Read One Packet a Day
When you’re shopping, pick up one product you regularly buy and read the back. Just one. Notice what’s in it. You don’t have to put it back on the shelf; that decision is yours. But noticing changes things over time. The next packet you read becomes easier. After a few weeks of this, your trolley starts to look different without you trying.

That is how change actually happens. Slowly, with attention, without regretfulness. You don’t have to live in fear of food. You just have to remember what food was, before we forgot. And resist, as much as we can!

Ultra-Processed Foods FAQs

What’s the difference between processed and ultra-processed food?

Processed food is food that has been altered using methods you’d recognize from a home kitchen. frozen vegetables, fresh bread, plain yogurt, and traditional cheese. Ultra-processed food is an industrial formulation made from extracted substances and additives engineered for shelf life and to trigger cravings; most packaged biscuits, ready meals, breakfast cereals, and “free-from” products fall into this category. Processed food is fine. Ultra-processed foods are the problem.
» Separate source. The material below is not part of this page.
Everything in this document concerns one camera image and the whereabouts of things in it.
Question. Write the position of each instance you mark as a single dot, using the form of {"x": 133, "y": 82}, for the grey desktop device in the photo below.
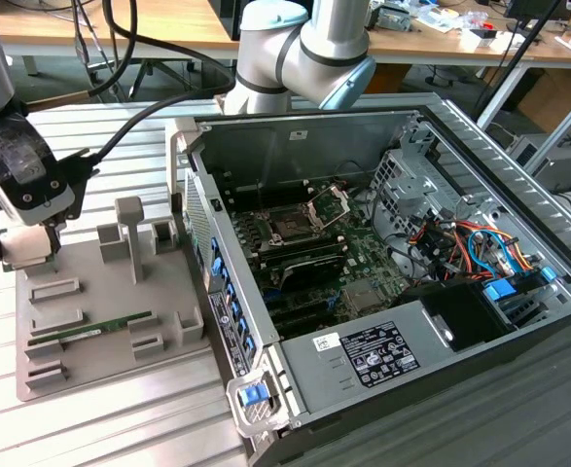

Is gluten-free food ultra-processed?

Often, yes. Many commercial gluten-free products are textbook examples of ultra-processed foods; built around modified starches, emulsifiers, gums, and flavorings to mimic the structure gluten provides. The most reliably non-ultra-processed foods are naturally gluten-free: rice, potatoes, fruit, vegetables, eggs, fish, meat, plain dairy, legumes, and oats labeled gluten-free.

What is the NOVA classification system?

NOVA is a four-group framework developed by Brazilian researcher Carlos Monteiro that classifies foods by how they’re made rather than by their nutrient content. Group 1 is unprocessed and minimally processed; Group 2 is culinary ingredients; Group 3 is processed foods; Group 4 is ultra-processed. It’s now used widely in international nutrition research.

Are all additives bad?

No. Salt is technically an additive. So is vinegar. The concern is specifically with additives that don’t appear in domestic kitchens: emulsifiers, modified starches, hydrogenated fats, flavorings derived from industrial processes, and artificial sweeteners. These are markers of ultra-processing rather than ingredients you’d find in a real meal.

How many ultra-processed foods is too many?

There is no official UK guideline yet. Current research suggests that the higher your UPF intake, the greater the associated health risks, and that most adults in the UK now get over 50% of their daily calories from ultra-processed foods. A reasonable target, supported by emerging evidence, is to keep ultra-processed food intake below roughly 20% of your diet, which is what most traditional diets naturally achieve.

Will eating UPF occasionally harm me?

No single food will. The concern is patterns, not moments. A birthday cake at a birthday party is not the problem. A daily diet built around ultra-processed convenience foods is. Aim for the pattern; the occasional ultra-processed foods moment takes care of itself.

a close look of DeGlutenista Nutrition founder - Dani
Delicious chocolate brownies topped with raspberries, perfect for dessert lovers.
Delicious cherry-topped pancakes styled with peonies for a rustic brunch setting.

About the Author: Dani

Gluten-Free Recipes | Gut Health | Metabolic Health

Hi! I’m Dani, a Human Nutrition graduate with a strong interest in gluten-free cooking, gut health, UPF-free, and whole-food living. Your visit means the world to me!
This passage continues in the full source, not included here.